Exercise directions
Look through the data below for the line with "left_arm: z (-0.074" and the line with "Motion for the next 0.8", then transcribe exactly from the first through the second, leaving out all pictures.

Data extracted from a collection
BEGIN

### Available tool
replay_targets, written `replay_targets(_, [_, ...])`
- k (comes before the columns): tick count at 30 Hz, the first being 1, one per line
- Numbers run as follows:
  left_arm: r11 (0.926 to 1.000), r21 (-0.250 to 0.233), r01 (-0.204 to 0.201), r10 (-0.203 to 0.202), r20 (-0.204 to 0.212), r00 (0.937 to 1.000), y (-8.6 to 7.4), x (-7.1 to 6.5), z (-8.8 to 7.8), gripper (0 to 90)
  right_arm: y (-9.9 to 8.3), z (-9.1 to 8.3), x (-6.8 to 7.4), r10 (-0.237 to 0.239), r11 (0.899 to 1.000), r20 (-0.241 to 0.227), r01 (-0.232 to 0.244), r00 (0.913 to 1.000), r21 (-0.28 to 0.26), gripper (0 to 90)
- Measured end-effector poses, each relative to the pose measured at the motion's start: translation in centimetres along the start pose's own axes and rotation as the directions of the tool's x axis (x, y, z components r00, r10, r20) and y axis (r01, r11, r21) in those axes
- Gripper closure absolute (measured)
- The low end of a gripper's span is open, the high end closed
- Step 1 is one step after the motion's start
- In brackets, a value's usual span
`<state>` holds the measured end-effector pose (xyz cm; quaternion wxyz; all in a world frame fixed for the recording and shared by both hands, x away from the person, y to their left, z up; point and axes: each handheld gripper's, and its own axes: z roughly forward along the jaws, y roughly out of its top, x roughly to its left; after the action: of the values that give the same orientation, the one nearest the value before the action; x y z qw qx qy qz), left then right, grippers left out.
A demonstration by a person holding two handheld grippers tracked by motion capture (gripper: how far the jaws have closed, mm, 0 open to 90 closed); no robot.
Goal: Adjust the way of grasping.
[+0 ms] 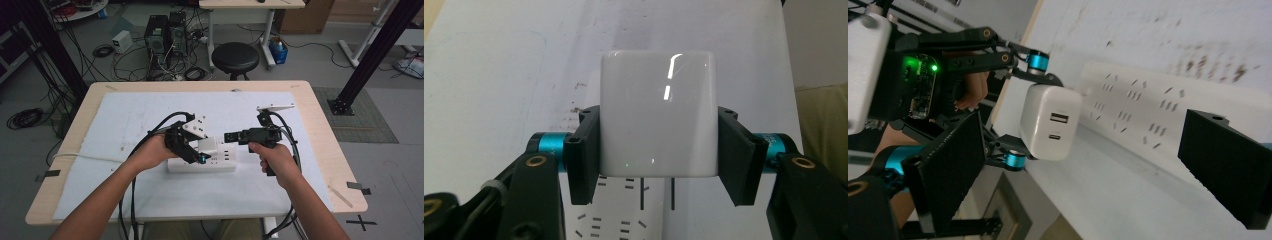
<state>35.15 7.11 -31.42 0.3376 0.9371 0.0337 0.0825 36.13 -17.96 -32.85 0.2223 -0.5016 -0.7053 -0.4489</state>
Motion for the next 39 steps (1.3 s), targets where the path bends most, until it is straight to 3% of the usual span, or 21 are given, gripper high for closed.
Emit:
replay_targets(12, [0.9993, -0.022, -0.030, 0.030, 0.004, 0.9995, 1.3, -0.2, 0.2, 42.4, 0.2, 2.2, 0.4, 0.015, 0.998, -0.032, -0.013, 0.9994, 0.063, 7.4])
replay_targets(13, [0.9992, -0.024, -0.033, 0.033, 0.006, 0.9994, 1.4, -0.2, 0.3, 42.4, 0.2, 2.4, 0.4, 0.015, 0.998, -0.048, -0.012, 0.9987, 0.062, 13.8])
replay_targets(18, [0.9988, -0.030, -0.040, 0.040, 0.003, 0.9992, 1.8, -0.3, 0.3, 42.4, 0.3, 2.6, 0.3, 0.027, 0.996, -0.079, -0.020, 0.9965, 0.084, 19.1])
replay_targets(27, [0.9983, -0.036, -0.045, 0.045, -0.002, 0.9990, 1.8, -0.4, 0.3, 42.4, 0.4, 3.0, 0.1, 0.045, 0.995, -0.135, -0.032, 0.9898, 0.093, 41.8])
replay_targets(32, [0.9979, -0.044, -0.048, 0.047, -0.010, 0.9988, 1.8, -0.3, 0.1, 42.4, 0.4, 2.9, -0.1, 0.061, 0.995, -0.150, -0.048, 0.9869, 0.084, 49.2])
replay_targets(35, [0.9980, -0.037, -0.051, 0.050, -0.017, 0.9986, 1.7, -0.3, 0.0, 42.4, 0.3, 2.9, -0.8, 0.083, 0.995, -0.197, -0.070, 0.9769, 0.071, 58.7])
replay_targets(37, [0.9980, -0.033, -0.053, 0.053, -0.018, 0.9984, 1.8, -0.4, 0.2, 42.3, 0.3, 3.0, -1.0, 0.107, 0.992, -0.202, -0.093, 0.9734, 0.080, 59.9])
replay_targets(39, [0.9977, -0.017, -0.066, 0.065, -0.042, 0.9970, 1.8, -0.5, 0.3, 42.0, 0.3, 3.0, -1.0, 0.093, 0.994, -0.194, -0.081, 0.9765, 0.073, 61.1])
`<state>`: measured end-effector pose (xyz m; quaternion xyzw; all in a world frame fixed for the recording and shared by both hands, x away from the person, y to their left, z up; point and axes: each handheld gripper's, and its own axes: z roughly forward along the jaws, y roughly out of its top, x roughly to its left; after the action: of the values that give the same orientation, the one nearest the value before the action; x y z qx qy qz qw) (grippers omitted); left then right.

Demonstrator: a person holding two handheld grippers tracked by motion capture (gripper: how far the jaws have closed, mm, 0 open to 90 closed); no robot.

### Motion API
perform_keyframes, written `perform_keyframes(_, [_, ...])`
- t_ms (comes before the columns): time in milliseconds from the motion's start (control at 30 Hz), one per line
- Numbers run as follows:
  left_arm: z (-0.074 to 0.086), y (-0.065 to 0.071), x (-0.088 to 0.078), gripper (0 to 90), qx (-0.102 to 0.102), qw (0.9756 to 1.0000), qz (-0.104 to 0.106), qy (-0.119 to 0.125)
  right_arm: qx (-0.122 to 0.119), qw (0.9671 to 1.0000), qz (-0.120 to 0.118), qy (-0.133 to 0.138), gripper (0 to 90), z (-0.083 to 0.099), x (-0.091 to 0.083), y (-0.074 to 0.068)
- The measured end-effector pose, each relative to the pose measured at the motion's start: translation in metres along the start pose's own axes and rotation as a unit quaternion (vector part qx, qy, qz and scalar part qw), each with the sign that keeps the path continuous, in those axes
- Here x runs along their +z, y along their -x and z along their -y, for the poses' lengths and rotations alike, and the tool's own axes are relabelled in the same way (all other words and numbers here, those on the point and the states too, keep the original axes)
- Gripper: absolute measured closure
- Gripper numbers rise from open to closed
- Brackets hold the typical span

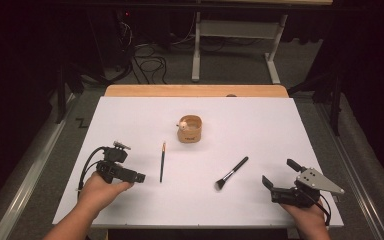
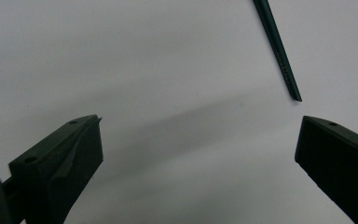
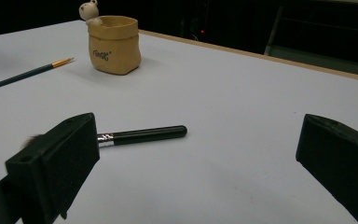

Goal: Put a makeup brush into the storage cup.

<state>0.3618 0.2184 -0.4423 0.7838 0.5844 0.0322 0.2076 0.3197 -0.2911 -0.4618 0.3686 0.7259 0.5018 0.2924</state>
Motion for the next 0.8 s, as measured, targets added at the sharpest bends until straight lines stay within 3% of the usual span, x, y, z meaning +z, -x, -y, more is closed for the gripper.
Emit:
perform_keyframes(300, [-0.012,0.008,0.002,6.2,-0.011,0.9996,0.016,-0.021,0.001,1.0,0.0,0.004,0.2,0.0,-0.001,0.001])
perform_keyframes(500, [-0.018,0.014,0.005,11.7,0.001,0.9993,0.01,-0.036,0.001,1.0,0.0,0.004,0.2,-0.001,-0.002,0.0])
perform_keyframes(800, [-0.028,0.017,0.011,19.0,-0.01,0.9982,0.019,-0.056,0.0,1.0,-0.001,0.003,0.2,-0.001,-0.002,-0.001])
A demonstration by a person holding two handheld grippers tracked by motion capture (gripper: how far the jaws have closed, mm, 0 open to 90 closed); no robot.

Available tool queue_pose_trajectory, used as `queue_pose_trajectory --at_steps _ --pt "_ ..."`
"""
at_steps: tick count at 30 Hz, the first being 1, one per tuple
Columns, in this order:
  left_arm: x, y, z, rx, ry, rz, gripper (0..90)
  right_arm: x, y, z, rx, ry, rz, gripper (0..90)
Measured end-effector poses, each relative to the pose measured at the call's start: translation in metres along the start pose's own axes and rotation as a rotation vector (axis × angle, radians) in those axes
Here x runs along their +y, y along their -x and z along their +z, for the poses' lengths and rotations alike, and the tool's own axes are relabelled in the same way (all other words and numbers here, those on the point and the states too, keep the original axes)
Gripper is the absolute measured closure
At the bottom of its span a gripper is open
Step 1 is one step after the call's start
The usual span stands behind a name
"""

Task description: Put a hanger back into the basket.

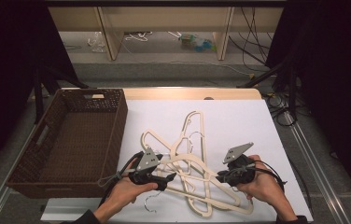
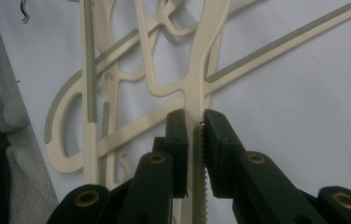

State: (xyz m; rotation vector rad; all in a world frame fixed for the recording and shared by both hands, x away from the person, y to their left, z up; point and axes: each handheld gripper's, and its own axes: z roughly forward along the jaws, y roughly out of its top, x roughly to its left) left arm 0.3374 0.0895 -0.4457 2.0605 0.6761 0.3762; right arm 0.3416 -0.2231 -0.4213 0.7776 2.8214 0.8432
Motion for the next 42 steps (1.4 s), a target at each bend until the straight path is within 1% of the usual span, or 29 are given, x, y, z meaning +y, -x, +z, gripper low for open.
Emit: queue_pose_trajectory --at_steps 1,3,4,5,7,8,10,11,12,14,15,16,17,18,19,21,24,26,28,29,30,34,35,36,37,39,40,41,42 --pt "0.002 -0.005 0.004 0.006 -0.006 -0.007 24.9 0.001 -0.001 -0.002 0.002 -0.008 -0.009 81.0" --pt "0.003 -0.006 0.007 0.003 -0.007 -0.007 26.2 0.001 -0.001 -0.002 0.005 -0.011 -0.011 81.0" --pt "0.004 -0.007 0.010 -0.008 -0.003 -0.017 28.9 0.002 -0.003 -0.003 0.002 -0.013 -0.017 81.0" --pt "0.005 -0.009 0.012 -0.020 -0.021 -0.003 28.9 0.002 -0.003 -0.003 0.002 -0.013 -0.017 81.0" --pt "0.007 -0.010 0.018 -0.045 -0.034 -0.016 28.9 0.003 -0.005 -0.005 0.004 -0.020 -0.017 81.0" --pt "0.008 -0.009 0.021 -0.041 -0.036 -0.012 28.9 0.003 -0.005 -0.005 0.004 -0.020 -0.017 81.0" --pt "0.011 -0.010 0.028 -0.055 -0.048 0.000 29.3 0.004 -0.006 -0.006 0.002 -0.020 -0.024 81.0" --pt "0.012 -0.011 0.031 -0.060 -0.043 -0.004 29.3 0.004 -0.006 -0.006 0.002 -0.020 -0.024 81.0" --pt "0.014 -0.012 0.037 -0.084 -0.047 -0.022 30.2 0.004 -0.006 -0.005 0.000 -0.012 -0.035 81.0" --pt "0.014 -0.012 0.040 -0.075 -0.038 -0.028 30.2 0.004 -0.007 -0.006 0.002 -0.019 -0.032 81.0" --pt "0.015 -0.013 0.043 -0.079 -0.041 -0.021 30.5 0.004 -0.007 -0.005 -0.002 -0.006 -0.036 81.0" --pt "0.015 -0.017 0.047 -0.104 -0.050 -0.007 32.0 0.005 -0.008 -0.005 0.005 -0.019 -0.035 81.0" --pt "0.015 -0.017 0.047 -0.104 -0.050 -0.007 33.2 0.005 -0.008 -0.005 0.005 -0.019 -0.035 81.0" --pt "0.014 -0.016 0.049 -0.121 -0.045 -0.028 33.2 0.005 -0.008 -0.005 0.003 -0.019 -0.037 81.0" --pt "0.014 -0.018 0.051 -0.156 -0.049 -0.029 36.6 0.005 -0.008 -0.005 0.006 -0.015 -0.050 81.0" --pt "0.014 -0.018 0.051 -0.158 -0.048 -0.036 37.0 0.005 -0.008 -0.005 0.007 -0.013 -0.052 81.0" --pt "0.014 -0.021 0.054 -0.186 -0.041 -0.044 38.6 0.006 -0.010 -0.004 0.004 -0.007 -0.060 81.0" --pt "0.014 -0.022 0.055 -0.232 -0.052 -0.056 39.3 0.007 -0.011 -0.004 0.013 -0.013 -0.070 81.0" --pt "0.014 -0.021 0.056 -0.243 -0.050 -0.056 44.5 0.008 -0.012 -0.004 0.018 -0.016 -0.078 81.0" --pt "0.014 -0.020 0.056 -0.252 -0.053 -0.067 44.5 0.008 -0.012 -0.004 0.018 -0.016 -0.078 81.0" --pt "0.015 -0.020 0.055 -0.256 -0.059 -0.055 46.6 0.008 -0.013 -0.004 0.027 -0.015 -0.081 81.0" --pt "0.015 -0.020 0.054 -0.288 -0.063 -0.057 51.3 0.008 -0.014 -0.004 0.025 -0.020 -0.095 81.0" --pt "0.015 -0.020 0.052 -0.291 -0.067 -0.063 53.1 0.008 -0.013 -0.004 0.033 -0.020 -0.102 81.1" --pt "0.015 -0.022 0.051 -0.312 -0.066 -0.057 54.5 0.008 -0.014 -0.004 0.021 -0.015 -0.105 81.1" --pt "0.016 -0.022 0.049 -0.317 -0.067 -0.061 57.4 0.007 -0.013 -0.006 0.039 -0.015 -0.119 81.1" --pt "0.017 -0.022 0.045 -0.338 -0.073 -0.058 58.7 0.006 -0.013 -0.006 0.037 -0.005 -0.124 81.2" --pt "0.017 -0.022 0.043 -0.348 -0.074 -0.053 59.8 0.006 -0.013 -0.007 0.051 -0.010 -0.126 81.3" --pt "0.017 -0.022 0.041 -0.369 -0.071 -0.046 61.4 0.005 -0.013 -0.007 0.055 -0.005 -0.130 81.3" --pt "0.017 -0.022 0.038 -0.390 -0.070 -0.056 63.0 0.004 -0.012 -0.008 0.067 -0.007 -0.142 81.5"
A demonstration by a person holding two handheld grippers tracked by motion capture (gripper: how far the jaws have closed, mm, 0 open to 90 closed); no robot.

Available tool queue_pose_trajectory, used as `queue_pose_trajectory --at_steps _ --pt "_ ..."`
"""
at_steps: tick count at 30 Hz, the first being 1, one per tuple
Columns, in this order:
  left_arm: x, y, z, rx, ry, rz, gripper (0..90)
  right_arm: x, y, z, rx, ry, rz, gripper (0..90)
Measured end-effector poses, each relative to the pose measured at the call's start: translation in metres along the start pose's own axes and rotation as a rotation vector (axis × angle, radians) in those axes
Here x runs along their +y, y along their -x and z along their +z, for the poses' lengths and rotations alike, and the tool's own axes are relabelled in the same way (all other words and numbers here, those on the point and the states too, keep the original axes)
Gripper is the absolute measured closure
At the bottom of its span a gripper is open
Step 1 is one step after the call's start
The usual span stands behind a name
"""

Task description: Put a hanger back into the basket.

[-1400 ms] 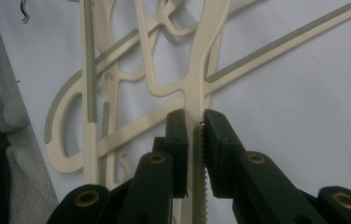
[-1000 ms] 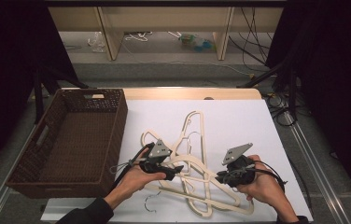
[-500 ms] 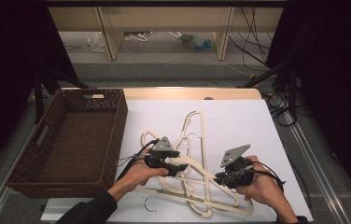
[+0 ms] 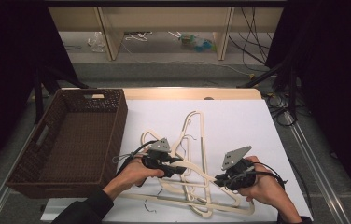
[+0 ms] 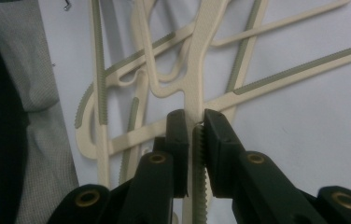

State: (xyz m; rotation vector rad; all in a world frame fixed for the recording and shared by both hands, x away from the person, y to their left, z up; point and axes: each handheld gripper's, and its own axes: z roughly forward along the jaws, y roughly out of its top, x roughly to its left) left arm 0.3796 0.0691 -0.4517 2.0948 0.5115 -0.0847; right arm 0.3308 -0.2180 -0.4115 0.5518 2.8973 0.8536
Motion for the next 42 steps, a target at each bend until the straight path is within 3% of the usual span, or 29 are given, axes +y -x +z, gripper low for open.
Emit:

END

Written solution
  left_arm: z (-0.074 to 0.086), y (-0.065 to 0.071), x (-0.088 to 0.078), gripper (0 to 90), qx (-0.102 to 0.102), qw (0.9756 to 1.0000), qz (-0.104 to 0.106), qy (-0.119 to 0.125)
  right_arm: qx (-0.122 to 0.119), qw (0.9671 to 1.0000), qz (-0.120 to 0.118), qy (-0.133 to 0.138), gripper (0 to 90), z (-0.083 to 0.099), x (-0.091 to 0.083), y (-0.074 to 0.068)
- The measured end-effector pose, each relative to the pose measured at the motion's start: translation in metres along the start pose's own axes and rotation as a unit quaternion (vector part qx, qy, qz and scalar part qw), each with the sign that keeps the path continuous, in those axes
- Here x runs along their +z, y along their -x and z along their -y, for the poses' lengths and rotations alike, and the tool's own axes are relabelled in the same way (all other words and numbers here, those on the point and the states too, keep the original axes)
- Gripper: absolute measured closure
- Gripper numbers rise from open to closed
- Brackets hold the typical span


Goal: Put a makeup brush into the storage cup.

<state>0.3618 0.2184 -0.4423 0.7838 0.5844 0.0322 0.2076 0.3197 -0.2911 -0.4618 0.3686 0.7259 0.5018 0.2924</state>
Motion for the next 0.8 s, as measured, targets added at the sharpest bends until straight lines stay within 3% of the usual span, x, y, z meaning +z, -x, -y, more is closed for the gripper.

No more output is needed for this exercise.